Happy Birthday to my Big Brother! He would've been 33 today! 

 

Sometimes, life happens and suddenly all the dreams you had as a child are changed forever. I miss Kyle everyday and I often think what if?! He was my very best friend! Kyle believed in me and faught for me like no one else ever has!


My motivation to be better, serve better, give better, support better and never turn my back on those who desperately need hope and restoration was birthed through seeing my family torn apart by addictions. 


There were times as a child that I thought "Where is the Church? Why are people not reaching out?


Worst of all, I often heard negativity from the Church which my Mother taught me was a safe place..... I quickly learned that unfortunately that is not always the case!


As I got older the struggle with direction began having one parent in the Church and another so hurt by the Church, his heart was filled with hate! I  honestly believed that I was an alcoholic and drug addict because "It was in my blood!" Or at least that's the untruth I was fed.


Looking back I honestly feel pity on the closed minded counsel that I received as a young teenager. It shaped my self-esteem, motivation and confidence. I'm still as a 30 year old woman working on those things.


Because of Kyle, I am a better Pastors Wife!

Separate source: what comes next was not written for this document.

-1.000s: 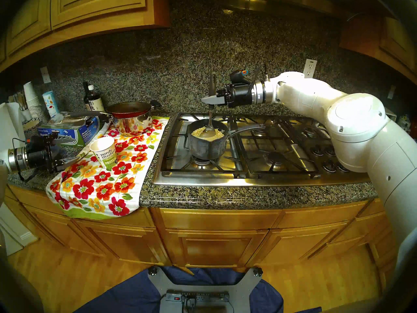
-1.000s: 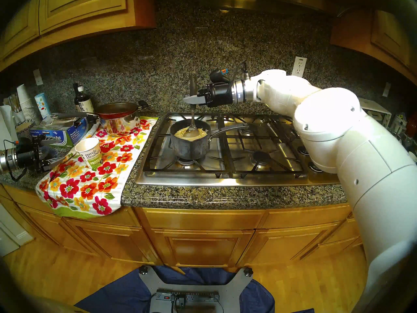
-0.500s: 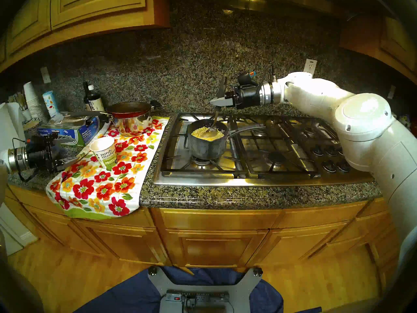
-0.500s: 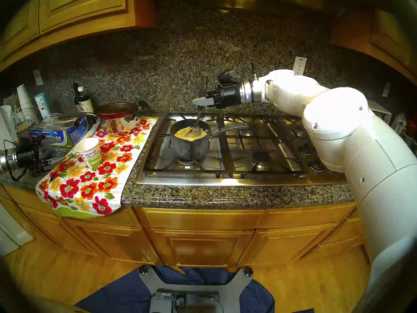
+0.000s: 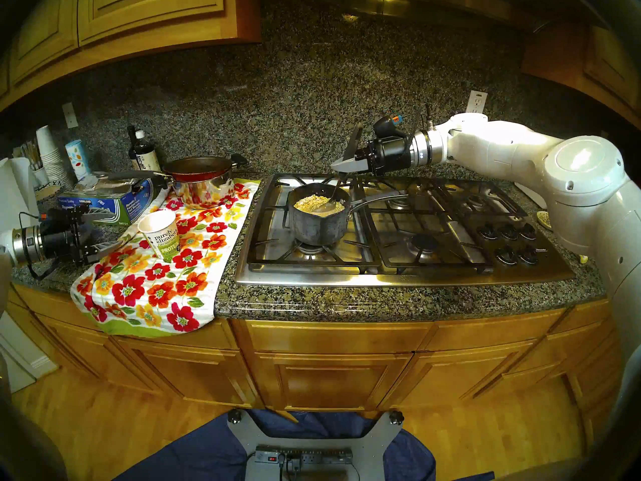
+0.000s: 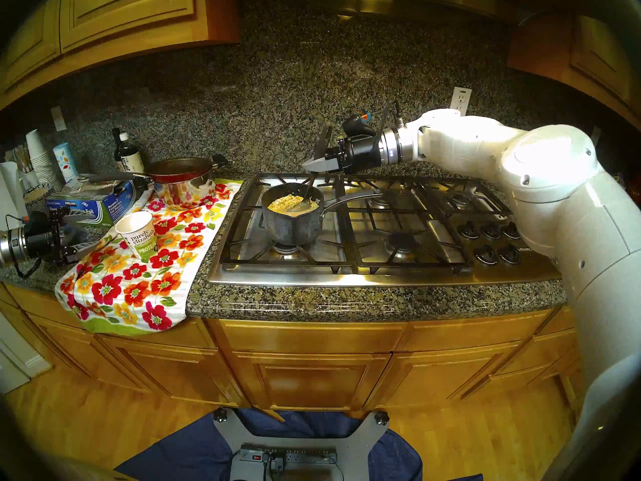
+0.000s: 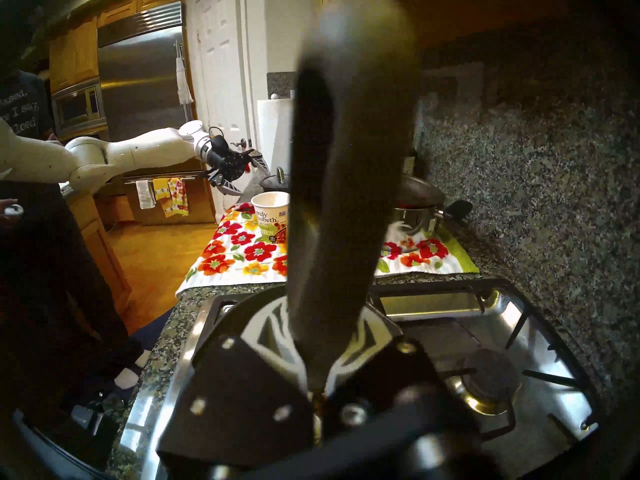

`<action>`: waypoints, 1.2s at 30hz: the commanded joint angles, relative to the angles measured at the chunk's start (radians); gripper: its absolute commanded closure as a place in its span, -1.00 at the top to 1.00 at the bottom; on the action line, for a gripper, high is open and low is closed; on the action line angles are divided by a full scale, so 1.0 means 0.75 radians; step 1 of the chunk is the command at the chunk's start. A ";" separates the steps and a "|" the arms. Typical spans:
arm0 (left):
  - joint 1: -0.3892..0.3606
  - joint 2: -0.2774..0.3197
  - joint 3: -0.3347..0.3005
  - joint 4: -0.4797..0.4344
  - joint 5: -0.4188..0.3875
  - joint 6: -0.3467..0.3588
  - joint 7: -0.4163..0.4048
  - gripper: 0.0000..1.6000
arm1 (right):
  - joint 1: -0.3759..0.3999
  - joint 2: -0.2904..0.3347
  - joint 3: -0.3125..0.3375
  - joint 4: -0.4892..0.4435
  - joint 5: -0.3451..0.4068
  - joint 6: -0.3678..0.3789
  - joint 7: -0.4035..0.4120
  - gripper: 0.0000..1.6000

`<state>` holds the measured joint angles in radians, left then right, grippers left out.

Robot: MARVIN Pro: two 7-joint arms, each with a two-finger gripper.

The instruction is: Pour oats into pot and stir with a spoon

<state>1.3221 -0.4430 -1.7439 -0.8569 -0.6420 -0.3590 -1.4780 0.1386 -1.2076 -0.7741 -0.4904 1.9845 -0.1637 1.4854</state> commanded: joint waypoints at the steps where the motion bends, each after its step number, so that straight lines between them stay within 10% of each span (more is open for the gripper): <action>1: -0.027 0.029 -0.022 -0.013 -0.026 -0.001 -0.007 1.00 | 0.126 0.093 0.021 -0.097 -0.015 -0.010 -0.002 -1.00; 36: -0.029 0.029 -0.022 -0.012 -0.029 -0.001 -0.007 1.00 | 0.132 -0.069 0.163 -0.208 0.014 -0.020 -0.066 -1.00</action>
<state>1.3230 -0.4429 -1.7439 -0.8573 -0.6422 -0.3590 -1.4780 0.2279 -1.2029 -0.6932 -0.6980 1.9639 -0.1750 1.4670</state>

I was trapped by addiction and I wasn't an addict. The passion to never let another person feel the way I felt or carry around a weight that was never mine to carry....... That passion was birthed from my experience!


My "why" has specific names that I will always remember. 

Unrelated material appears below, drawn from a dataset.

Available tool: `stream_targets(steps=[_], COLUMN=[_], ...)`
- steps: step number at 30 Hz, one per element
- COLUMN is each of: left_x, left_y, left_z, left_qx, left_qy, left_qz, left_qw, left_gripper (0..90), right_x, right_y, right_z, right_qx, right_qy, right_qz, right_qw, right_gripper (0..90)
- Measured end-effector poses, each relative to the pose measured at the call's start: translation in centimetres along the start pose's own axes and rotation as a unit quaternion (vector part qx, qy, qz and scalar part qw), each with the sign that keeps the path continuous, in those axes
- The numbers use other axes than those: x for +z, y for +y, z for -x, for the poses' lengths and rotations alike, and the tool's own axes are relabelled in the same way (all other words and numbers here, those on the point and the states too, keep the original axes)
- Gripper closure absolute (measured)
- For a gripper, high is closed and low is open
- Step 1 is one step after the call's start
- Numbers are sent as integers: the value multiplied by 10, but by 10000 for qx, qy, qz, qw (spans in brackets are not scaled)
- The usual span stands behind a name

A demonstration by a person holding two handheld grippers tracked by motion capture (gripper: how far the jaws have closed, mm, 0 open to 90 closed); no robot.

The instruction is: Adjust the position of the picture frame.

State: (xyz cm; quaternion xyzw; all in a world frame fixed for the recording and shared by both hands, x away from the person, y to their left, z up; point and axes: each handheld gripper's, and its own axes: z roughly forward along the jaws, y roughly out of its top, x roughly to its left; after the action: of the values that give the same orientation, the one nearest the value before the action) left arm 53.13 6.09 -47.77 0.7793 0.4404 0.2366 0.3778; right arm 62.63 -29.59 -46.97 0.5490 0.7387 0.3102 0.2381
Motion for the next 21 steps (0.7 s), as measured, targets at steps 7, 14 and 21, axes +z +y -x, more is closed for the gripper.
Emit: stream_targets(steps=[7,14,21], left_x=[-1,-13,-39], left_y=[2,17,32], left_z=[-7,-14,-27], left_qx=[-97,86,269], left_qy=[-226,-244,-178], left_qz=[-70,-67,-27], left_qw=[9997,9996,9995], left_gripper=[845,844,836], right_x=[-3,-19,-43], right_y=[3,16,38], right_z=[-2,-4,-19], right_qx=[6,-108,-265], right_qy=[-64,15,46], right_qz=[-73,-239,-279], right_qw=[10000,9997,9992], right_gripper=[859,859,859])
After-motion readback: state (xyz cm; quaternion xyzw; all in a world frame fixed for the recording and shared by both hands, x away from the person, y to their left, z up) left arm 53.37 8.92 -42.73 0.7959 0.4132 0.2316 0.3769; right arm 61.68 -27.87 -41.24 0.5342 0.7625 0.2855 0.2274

Remembering my pain makes me consciously aware of who I am today. What I want to be tomorrow and where I'll be in 10 years.


I never want a Mother to look back and say "She could've done more. I wish she would've talked to my child more." It will never be said of me that I did not share my story.... every raw and unpolished part. I want the World to know what a Church is meant to be....... a judgement free, place of healing and restoration. It's not a competition or a Country Club! 


I am thankful to have had this personal revelation and now I am married to a Pastor that serves his people and community so well. We do everything we can to help anyone who will accept it! I regret not being able to help my brother or my father when it was applicable but now, because of them I am fighting through my flesh to bring light to as much darkness as I can!


I was born Denisha Keith. My DNA said I would amount to nothing...... BUT GOD!

As the Church body: 

      -We can do better!

      -We must do better!

      -We will do better!


I live my life as a Pastors Wife with Kyle, Skip, Kasey, Justin, Craig, Phillis & Pat in the back of my mind!